Problem to solve =
Exactly reproduce the lines from the line that has "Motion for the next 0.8" down to the last line of the entries, inclusive.

[Supplied records]

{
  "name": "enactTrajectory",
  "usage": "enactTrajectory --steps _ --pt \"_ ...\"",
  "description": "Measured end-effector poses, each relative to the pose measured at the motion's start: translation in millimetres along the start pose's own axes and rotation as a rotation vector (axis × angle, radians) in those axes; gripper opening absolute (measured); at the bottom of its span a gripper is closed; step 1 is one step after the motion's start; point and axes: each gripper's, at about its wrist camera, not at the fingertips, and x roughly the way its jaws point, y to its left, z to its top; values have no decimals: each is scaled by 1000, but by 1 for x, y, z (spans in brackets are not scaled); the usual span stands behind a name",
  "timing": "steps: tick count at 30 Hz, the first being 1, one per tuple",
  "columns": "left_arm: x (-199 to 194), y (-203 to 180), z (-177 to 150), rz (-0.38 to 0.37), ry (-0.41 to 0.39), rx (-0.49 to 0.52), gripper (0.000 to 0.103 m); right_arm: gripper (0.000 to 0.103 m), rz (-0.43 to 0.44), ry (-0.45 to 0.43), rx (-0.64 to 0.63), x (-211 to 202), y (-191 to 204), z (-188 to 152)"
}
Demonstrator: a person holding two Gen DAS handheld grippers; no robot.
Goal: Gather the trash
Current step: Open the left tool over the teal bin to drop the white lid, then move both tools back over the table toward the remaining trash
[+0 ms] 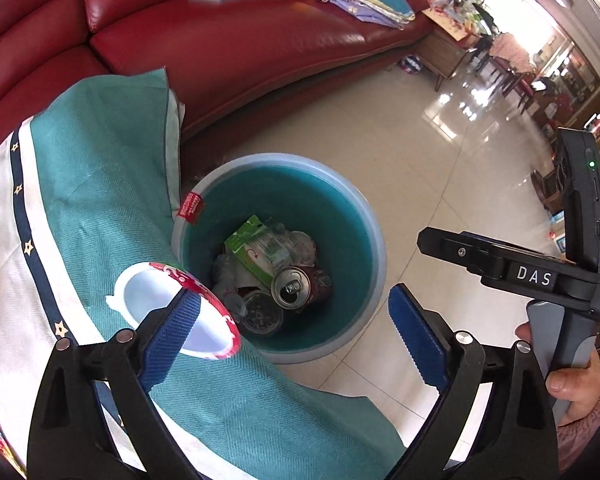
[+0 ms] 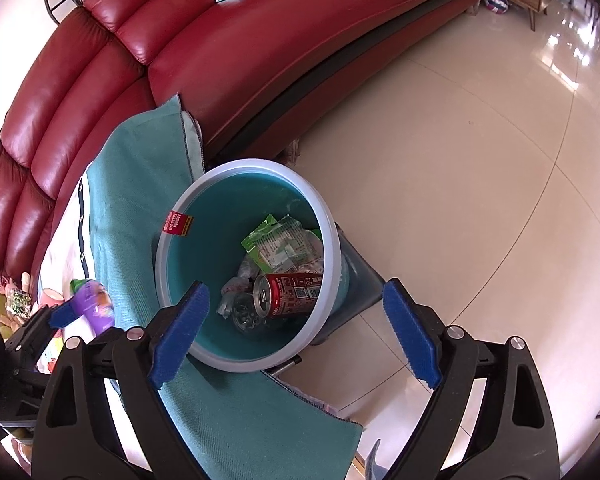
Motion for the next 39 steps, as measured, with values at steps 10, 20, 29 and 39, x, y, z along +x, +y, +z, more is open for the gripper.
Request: enactTrajectory --steps 10,20,29,39 --pt "-1 0 0 -56 -12 13 96 85 2 -15 -4 -6 6 -3" --pt "8 -2 10 -34 8 25 96 85 -26 -12 35 -5 -14 2" --pt "-7 11 -6 20 32 -25 96 85 -7 6 -1 -3 -1 -6" --pt "-51 32 -44 44 -12 -74 97 85 1 -9 -96 -26 35 -36"
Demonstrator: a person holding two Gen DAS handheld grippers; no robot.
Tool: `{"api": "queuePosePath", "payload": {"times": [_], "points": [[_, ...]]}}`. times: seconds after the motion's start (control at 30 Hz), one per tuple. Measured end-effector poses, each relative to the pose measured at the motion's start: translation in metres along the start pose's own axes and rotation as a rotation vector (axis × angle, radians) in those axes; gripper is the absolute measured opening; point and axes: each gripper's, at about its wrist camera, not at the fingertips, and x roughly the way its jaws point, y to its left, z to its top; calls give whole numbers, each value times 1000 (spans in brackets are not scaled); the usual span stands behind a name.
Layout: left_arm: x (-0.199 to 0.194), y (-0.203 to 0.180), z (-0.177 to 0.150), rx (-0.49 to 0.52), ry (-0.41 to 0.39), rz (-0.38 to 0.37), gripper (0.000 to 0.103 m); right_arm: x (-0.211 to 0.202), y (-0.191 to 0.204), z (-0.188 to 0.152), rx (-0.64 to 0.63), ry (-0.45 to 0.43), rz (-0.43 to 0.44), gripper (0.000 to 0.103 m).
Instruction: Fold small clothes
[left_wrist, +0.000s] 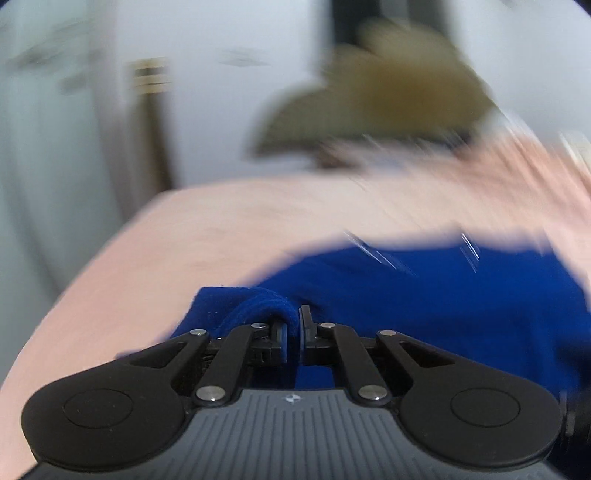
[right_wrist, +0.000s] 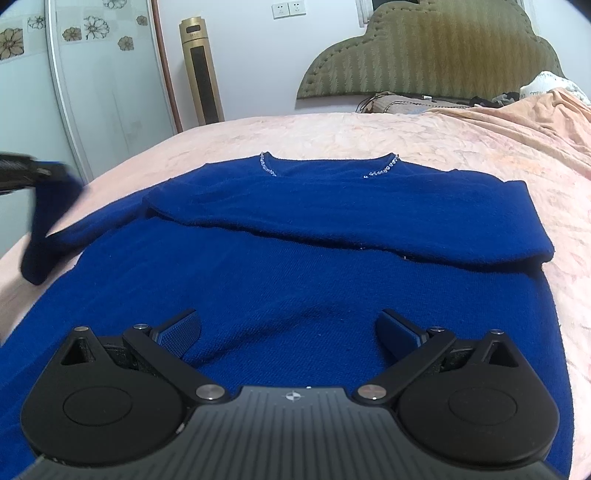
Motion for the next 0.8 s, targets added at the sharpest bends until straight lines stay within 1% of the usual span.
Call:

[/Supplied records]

Result for this task =
Motion for the next 0.8 s, targets added at the sharpest bends until straight lines stay within 1% of the usual span.
Call:

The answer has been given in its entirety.